Possíveis impactos da reforma brasileira do Ensino Médio
Enviada em 20/05/2023
Na Grécia antiga, o filósofo Socrátes defendia a gratuidade do ensino e a ampliação do poder de crítica através da educação. Entretanto, no Brasil atual, tal defesa não tem se reverberado com ênfase na prática quando se observa a nova reforma do ensino médio que tem como objetivo reduzir a capacidade de questionamento social do aluno. Diante essa perspectiva, faz-se imperiosa análise das causas e consequências dessas mudanças para a educação brasileira.

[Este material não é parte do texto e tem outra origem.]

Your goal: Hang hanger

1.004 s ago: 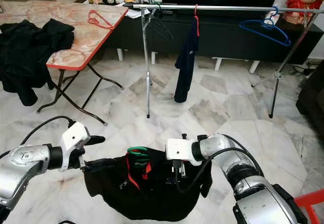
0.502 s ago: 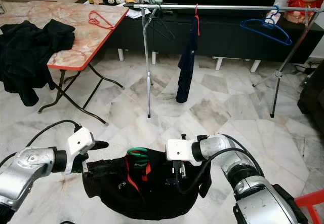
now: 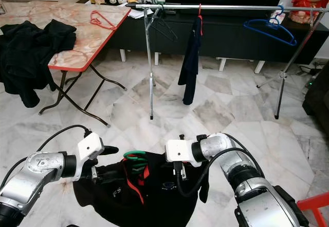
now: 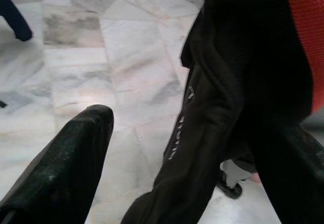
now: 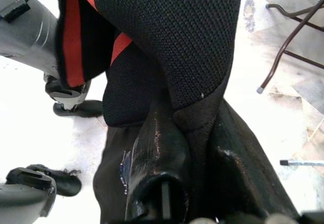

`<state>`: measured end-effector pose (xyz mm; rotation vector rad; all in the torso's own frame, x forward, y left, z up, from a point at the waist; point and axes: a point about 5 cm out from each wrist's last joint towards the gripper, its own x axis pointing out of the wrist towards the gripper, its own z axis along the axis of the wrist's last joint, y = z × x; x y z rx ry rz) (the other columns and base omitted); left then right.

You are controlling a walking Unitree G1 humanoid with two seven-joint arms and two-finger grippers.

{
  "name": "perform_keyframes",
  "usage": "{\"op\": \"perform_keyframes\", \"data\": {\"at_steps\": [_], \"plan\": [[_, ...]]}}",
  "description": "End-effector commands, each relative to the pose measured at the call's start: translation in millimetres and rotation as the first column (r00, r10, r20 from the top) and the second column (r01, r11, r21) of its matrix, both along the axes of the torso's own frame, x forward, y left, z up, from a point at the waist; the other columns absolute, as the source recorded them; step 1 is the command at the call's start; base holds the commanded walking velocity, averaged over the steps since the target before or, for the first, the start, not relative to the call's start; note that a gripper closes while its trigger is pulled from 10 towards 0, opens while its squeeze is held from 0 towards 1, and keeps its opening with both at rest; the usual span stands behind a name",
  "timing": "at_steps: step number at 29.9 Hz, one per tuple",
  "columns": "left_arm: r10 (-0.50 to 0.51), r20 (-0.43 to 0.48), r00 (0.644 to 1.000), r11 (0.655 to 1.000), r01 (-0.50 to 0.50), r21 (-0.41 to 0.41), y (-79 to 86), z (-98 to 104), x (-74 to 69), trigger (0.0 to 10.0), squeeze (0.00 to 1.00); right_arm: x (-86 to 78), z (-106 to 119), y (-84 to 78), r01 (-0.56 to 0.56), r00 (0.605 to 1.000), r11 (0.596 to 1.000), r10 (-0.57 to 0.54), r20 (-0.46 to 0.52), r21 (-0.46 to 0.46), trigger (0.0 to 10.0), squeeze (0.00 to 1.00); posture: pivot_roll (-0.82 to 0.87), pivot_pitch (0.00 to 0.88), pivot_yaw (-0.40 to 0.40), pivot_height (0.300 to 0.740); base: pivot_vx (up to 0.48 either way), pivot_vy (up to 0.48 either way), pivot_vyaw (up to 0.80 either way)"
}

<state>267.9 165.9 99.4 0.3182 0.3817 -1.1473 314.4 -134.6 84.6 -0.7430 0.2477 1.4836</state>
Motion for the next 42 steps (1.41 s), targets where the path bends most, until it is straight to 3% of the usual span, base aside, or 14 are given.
{"op": "perform_keyframes", "data": {"at_steps": [1, 9, 10, 11, 12, 13, 14, 15, 16, 42], "plan": [[-0.047, -0.017, 0.999, 0.999, 0.047, 0.009, -4.2, 2, -2.3, 10.0, 0.00, 6.7, 15, 6.6, -0.008, 0.999, 0.998, 0.005, 0.052, 0.065, 0.0, 0.00, 0.07, 0.011, -0.015, 0.740, 0.000, 0.000, 0.00], [-0.034, -0.002, 0.999, 0.999, 0.034, 0.002, -8.2, 1, 0.4, 10.0, 0.00, 7.0, 18, 11.5, -0.029, 0.998, 0.996, 0.026, 0.049, 0.081, 0.0, 0.00, 0.07, 0.011, -0.015, 0.740, 0.000, 0.000, 0.00], [-0.034, -0.005, 0.999, 0.999, 0.034, 0.001, -8.6, 0, 0.5, 9.4, 0.00, 7.2, 19, 11.7, -0.031, 0.998, 0.996, 0.027, 0.049, 0.083, 0.0, 0.00, 0.07, 0.011, -0.015, 0.740, 0.000, 0.000, 0.00], [-0.030, -0.005, 1.000, 1.000, 0.030, -0.002, -8.9, 0, 0.8, 6.6, 0.00, 7.3, 19, 11.8, -0.032, 0.998, 0.996, 0.027, 0.049, 0.085, 0.0, 0.00, 0.07, 0.011, -0.015, 0.740, 0.000, 0.000, 0.00], [-0.028, -0.006, 1.000, 1.000, 0.027, -0.004, -9.1, 0, 1.1, 6.6, 0.00, 7.4, 20, 11.9, -0.032, 0.998, 0.996, 0.028, 0.049, 0.086, 0.0, 0.00, 0.07, 0.011, -0.015, 0.740, 0.000, 0.000, 0.00], [-0.024, -0.004, 1.000, 1.000, 0.024, -0.005, -9.4, 0, 1.6, 3.5, 0.00, 7.4, 20, 11.9, -0.033, 0.998, 0.996, 0.029, 0.049, 0.087, 0.0, 0.00, 0.07, 0.011, -0.015, 0.740, 0.000, 0.000, 0.00], [-0.021, -0.003, 1.000, 1.000, 0.021, -0.005, -9.5, 0, 2.0, 3.5, 0.00, 7.4, 20, 12.0, -0.033, 0.998, 0.996, 0.029, 0.049, 0.088, 0.0, 0.00, 0.07, 0.011, -0.015, 0.740, 0.000, 0.000, 0.00], [-0.018, -0.001, 1.000, 1.000, 0.018, -0.008, -9.7, 0, 2.3, 1.0, 0.00, 7.4, 20, 12.1, -0.033, 0.998, 0.995, 0.029, 0.049, 0.091, 0.0, 0.00, 0.07, 0.011, -0.015, 0.740, 0.000, 0.000, 0.00], [-0.016, -0.001, 1.000, 1.000, 0.016, -0.011, -9.9, 1, 2.6, 0.2, 0.00, 7.4, 21, 12.4, -0.033, 0.998, 0.995, 0.029, 0.048, 0.095, 0.0, 0.00, 0.06, 0.010, -0.016, 0.740, 0.000, 0.000, 0.00], [-0.009, -0.027, 1.000, 0.997, 0.006, -0.080, -18.9, 2, -0.3, 0.0, 0.00, 9.7, 22, 15.3, -0.020, 0.998, 0.994, 0.015, 0.056, 0.105, 0.0, 0.00, 0.07, 0.003, -0.021, 0.740, 0.000, 0.000, 0.00]]}}
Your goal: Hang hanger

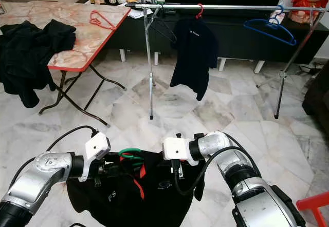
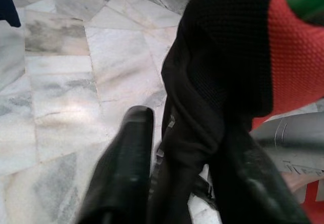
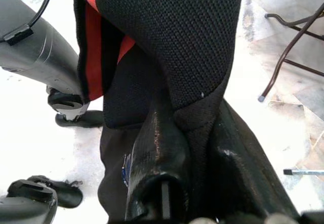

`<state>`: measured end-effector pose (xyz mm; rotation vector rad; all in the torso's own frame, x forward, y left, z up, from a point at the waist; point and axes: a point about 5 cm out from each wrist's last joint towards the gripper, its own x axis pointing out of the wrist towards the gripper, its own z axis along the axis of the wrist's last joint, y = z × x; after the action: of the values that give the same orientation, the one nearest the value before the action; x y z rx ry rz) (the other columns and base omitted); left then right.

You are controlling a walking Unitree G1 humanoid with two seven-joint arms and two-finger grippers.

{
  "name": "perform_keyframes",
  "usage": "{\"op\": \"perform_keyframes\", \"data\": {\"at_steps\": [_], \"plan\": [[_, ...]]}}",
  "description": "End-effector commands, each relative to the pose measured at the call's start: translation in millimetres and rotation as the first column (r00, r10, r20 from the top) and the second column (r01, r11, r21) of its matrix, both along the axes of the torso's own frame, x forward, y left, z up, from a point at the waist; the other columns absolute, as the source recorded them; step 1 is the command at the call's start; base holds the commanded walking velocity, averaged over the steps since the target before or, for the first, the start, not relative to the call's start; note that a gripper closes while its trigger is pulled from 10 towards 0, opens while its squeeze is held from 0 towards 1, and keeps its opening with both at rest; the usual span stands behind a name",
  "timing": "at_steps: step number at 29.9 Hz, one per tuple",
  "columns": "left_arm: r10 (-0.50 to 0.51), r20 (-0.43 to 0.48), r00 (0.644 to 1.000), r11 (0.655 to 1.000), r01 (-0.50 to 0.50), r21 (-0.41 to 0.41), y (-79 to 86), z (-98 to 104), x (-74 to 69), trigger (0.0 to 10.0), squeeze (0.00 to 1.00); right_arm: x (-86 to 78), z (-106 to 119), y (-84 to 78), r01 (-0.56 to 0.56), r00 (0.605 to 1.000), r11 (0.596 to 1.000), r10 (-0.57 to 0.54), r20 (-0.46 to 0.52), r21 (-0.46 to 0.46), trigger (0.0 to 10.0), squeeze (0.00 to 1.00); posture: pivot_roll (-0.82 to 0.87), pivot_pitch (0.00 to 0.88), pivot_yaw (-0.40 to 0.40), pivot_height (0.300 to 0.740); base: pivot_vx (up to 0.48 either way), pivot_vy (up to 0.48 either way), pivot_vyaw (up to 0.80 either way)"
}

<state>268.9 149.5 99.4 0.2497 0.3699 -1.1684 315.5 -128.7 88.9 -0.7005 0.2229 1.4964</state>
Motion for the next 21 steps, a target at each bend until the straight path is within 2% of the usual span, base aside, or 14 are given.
{"op": "perform_keyframes", "data": {"at_steps": [1, 21], "plan": [[0.000, 0.001, 1.000, 1.000, 0.000, -0.020, -2.7, 2.5, -1.2, 0.0, 0.00, 9.0, 18.3, 9.7, -0.009, 0.998, 0.998, 0.004, 0.070, 0.063, 0.0, 0.00, 0.07, 0.000, -0.020, 0.740, 0.000, 0.000, 0.00], [-0.010, -0.020, 1.000, 0.999, 0.009, -0.042, -8.2, 2.1, -5.1, 0.0, 0.00, 8.0, 16.4, 11.7, -0.004, 0.998, 0.998, 0.000, 0.070, 0.069, 0.0, 0.00, 0.07, 0.000, -0.017, 0.740, 0.000, 0.000, 0.00]]}}
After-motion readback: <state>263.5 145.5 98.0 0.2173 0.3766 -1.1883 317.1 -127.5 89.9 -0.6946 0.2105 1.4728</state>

Em uma primeira análise, deve-se salientar que a reformulação do ensino médio tem como objetivo a formação tecnicista do estudante, ofertando aos mesmo curso profissionalizantes durante o ano letivo. Contudo, tal linha pedagógica vai de oposição a formação crítica e social do discente por predominar principalmente a inserção no mercado de trabalho.
Ademais, é fundamental apontar que, segundo o relatório de medidas provisória publicada em 2017, a grade curricular do novo ensino médio propõe a redução de carga horária de disciplinas como Filosofia, Sociologia e História. Tal redução dessas disciplinas supracitadas dificulta o desenvolvimento cognitivo do individuo e seu papel mais ativo na sociedade.
Depreende-se, portanto, a necessidade de se combater esse obstáculos. Para isso, é imprescídivel que o Estado, por intermédio de mais recursos reservados para educação, tais como a valorização dos professores, bolsas de permanências para alunos em situações de vunerabilidade e melhorias em infraestruturas nas escolas. Além disso, precisa-se de mais fluidez dos conteúdos ministrados e não visando indice do ENEM (Exame Nacional do Ensino Médio). Assim, se consilidará em uma sociedade mais envolvida no seus direitos e deveres.